> _WHAT IS REQUIRED_: Pictures aside, each record should be reproduced exactly.

DATASET EXCERPTS Start Marker

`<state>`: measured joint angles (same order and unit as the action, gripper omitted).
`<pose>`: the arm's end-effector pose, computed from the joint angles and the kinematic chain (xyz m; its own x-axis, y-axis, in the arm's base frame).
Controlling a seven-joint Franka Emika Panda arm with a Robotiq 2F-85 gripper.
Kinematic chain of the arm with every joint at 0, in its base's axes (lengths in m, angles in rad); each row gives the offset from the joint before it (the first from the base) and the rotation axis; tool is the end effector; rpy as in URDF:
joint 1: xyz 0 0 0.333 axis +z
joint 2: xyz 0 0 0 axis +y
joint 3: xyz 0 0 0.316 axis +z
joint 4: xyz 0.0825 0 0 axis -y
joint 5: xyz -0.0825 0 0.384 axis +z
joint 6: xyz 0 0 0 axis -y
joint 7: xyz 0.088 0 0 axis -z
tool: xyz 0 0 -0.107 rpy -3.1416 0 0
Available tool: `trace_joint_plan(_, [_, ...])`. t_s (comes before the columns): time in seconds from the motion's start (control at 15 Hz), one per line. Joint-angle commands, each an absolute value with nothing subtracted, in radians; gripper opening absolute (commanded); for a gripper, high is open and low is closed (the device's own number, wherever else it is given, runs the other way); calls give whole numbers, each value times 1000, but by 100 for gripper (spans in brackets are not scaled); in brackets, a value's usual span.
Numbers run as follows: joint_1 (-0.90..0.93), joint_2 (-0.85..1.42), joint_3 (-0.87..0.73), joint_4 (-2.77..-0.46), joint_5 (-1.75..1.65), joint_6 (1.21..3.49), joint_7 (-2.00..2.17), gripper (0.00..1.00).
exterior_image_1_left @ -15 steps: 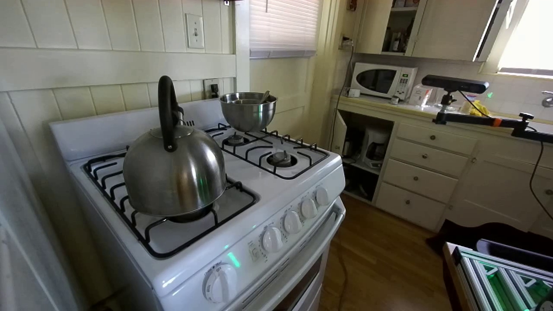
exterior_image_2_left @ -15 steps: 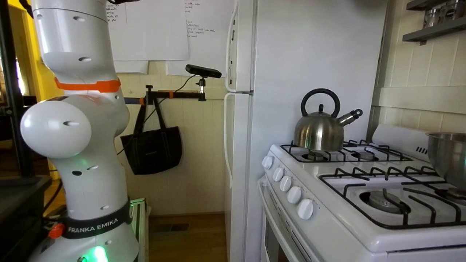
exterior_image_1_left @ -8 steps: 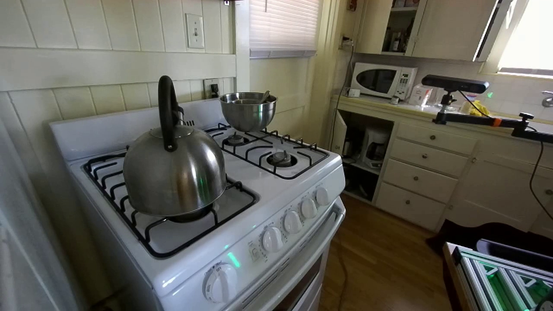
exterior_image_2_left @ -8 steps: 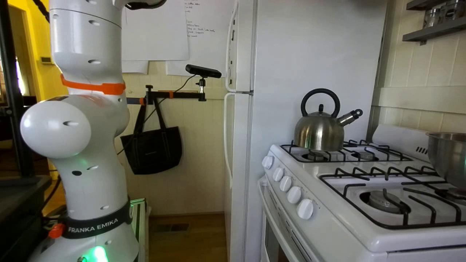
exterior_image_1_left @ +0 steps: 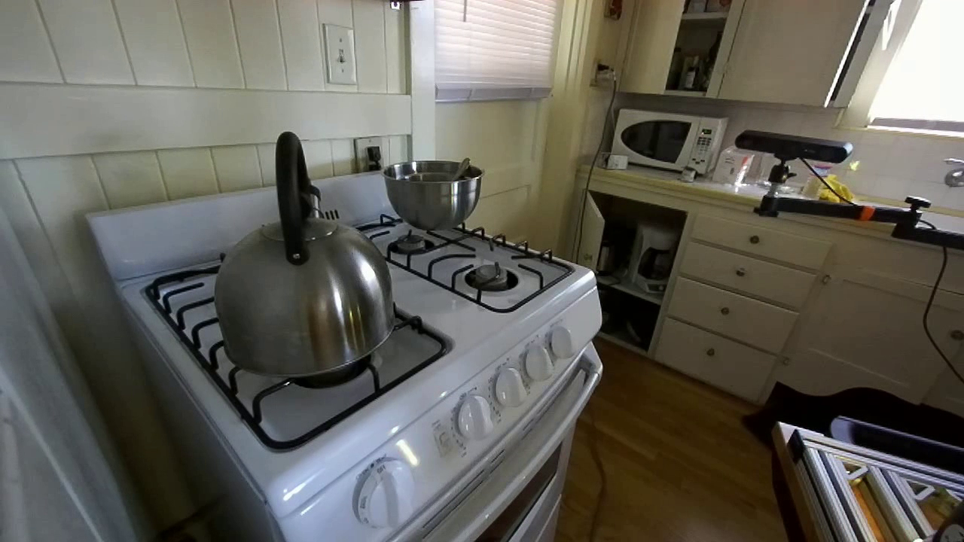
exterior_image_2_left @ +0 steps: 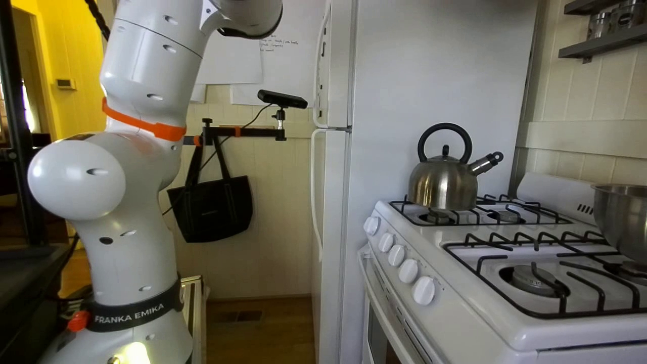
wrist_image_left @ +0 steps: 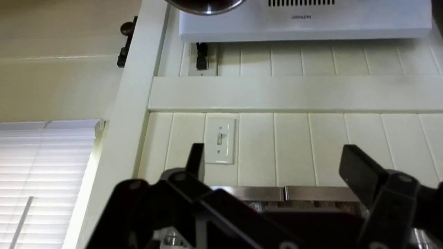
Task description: Move the silver bowl to the left
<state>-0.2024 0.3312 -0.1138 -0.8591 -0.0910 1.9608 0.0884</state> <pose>0.6162 -0.1852 0.8101 0.6687 -0.2432 0.7027 -0.3956 -0.9165 0.0592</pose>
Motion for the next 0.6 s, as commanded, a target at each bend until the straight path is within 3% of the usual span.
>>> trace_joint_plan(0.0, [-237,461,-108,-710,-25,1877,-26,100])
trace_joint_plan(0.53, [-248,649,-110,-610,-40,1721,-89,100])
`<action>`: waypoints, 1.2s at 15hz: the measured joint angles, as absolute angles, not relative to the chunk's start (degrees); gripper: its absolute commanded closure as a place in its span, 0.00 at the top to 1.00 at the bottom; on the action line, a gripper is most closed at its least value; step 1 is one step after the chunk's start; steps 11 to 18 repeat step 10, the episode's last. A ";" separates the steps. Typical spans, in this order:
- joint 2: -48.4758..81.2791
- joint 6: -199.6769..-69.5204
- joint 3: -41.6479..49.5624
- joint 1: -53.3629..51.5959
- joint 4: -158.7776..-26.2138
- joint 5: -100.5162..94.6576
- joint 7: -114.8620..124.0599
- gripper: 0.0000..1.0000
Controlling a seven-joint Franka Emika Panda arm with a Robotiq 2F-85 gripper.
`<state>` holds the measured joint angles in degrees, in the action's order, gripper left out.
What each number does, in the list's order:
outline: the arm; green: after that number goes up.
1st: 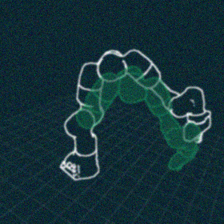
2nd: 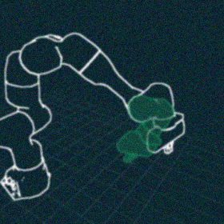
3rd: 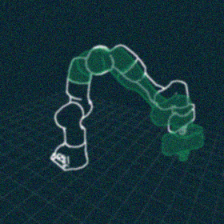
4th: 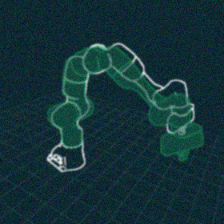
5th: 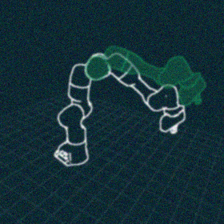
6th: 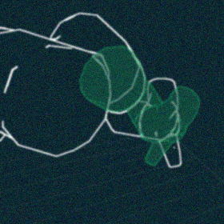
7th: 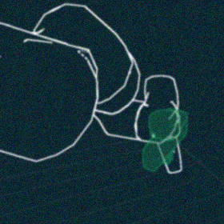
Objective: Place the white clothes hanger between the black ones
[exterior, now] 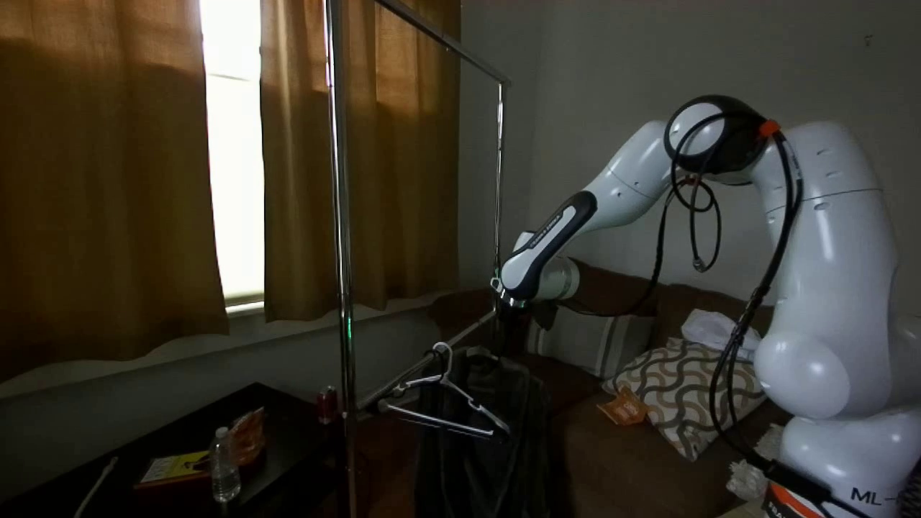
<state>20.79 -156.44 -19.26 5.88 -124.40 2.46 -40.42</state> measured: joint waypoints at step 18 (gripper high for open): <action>2.97 -149.08 -16.71 2.83 -132.68 4.05 -40.49 1.00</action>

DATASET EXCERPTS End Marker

> _SOLUTION TO THE EXERCISE_:
`<state>`: measured joint angles (same order and unit as the action, gripper omitted).
`<pose>`: the arm's end-effector pose, computed from the joint angles and the kinematic chain (xyz m; its own x-axis, y-axis, in the arm's base frame).
Controlling a seven-joint Franka Emika Panda arm with a Robotiq 2F-85 gripper.
Kinematic chain of the arm with every joint at 0, in its base's axes (lengths in m, angles in rad); each row gives the offset from the joint before it (the first from the base) and the rotation axis; tool is the end effector; rpy as in URDF:
joint 1: xyz 0 0 0.333 axis +z
joint 2: xyz 0 0 0 axis +y
joint 3: xyz 0 0 0.316 axis +z
joint 4: xyz 0.0825 0 0 axis -y
joint 5: xyz -0.0825 0 0.384 axis +z
joint 6: xyz 0 0 0 axis -y
joint 7: xyz 0.088 0 0 axis -z
tool: xyz 0 0 -0.107 rpy -3.1416 0 0
Available tool: `trace_joint_plan(_, [_, ...])`. t_s (comes before the columns): time in seconds from the motion's start (control at 15 Hz), one per line. Joint-angle commands, each an absolute value with nothing subtracted, in radians; gripper opening absolute (commanded); for a gripper, high is open and low is closed (the device's own number, wherever else it is given, runs the other way); calls give whole numbers, each value times 1000, but by 100 for gripper (spans in brackets are not scaled); in brackets, a value's usual span.
Numbers run as follows: joint_1 (-0.90..0.93), joint_2 (-0.85..1.42), joint_3 (-0.87..0.73), joint_4 (-2.77..-0.46), joint_5 (-1.75..1.65), joint_6 (1.21..3.49), joint_7 (-2.00..2.17), gripper (0.00..1.00).
exterior_image_1_left @ -15 steps: 
exterior_image_2_left @ -15 steps: 
exterior_image_1_left @ -8 steps: 
exterior_image_2_left @ -8 steps: 
exterior_image_1_left @ +0 steps: 
exterior_image_2_left @ +0 steps: 
wrist_image_left @ +0 steps: 
Task description: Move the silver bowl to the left
<state>-0.2024 0.3312 -0.1138 -0.8591 -0.0910 1.9608 0.0884</state> <pose>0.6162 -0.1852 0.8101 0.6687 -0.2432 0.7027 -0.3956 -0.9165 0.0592</pose>
Motion for the next 0.6 s, as commanded, a target at each bend until the straight path is within 3% of the usual span.
>>> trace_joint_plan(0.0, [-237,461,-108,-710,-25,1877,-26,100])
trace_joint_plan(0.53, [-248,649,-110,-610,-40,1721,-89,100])
`<action>`: waypoints, 1.2s at 15hz: the measured joint angles, as absolute angles, not relative to the chunk's start (degrees); gripper: its absolute commanded closure as a place in its span, 0.00 at the top to 1.00 at the bottom; on the action line, a gripper is most closed at its least value; step 1 is one step after the chunk's start; steps 11 to 18 repeat step 10, the episode's last. A ";" separates the steps. Typical spans, in this order:
- joint 2: -48.4758..81.2791
- joint 6: -199.6769..-69.5204
- joint 3: -41.6479..49.5624
- joint 1: -53.3629..51.5959
- joint 4: -158.7776..-26.2138
- joint 5: -100.5162..94.6576
- joint 7: -114.8620..124.0599
- gripper: 0.0000..1.0000
Controlling a seven-joint Franka Emika Panda arm with a Robotiq 2F-85 gripper.
`<state>` holds the measured joint angles in degrees, in the action's order, gripper left out.
What each number does, in the list's order:
outline: the arm; green: after that number goes up.
1st: 
2nd: 
3rd: 
4th: 
5th: 
6th: 
7th: 
Objective: Place the white clothes hanger between the black ones
[exterior, now] 
<state>20.79 -156.44 -19.26 5.88 -124.40 2.46 -40.42</state> measured: joint waypoints at step 18 (gripper high for open): <action>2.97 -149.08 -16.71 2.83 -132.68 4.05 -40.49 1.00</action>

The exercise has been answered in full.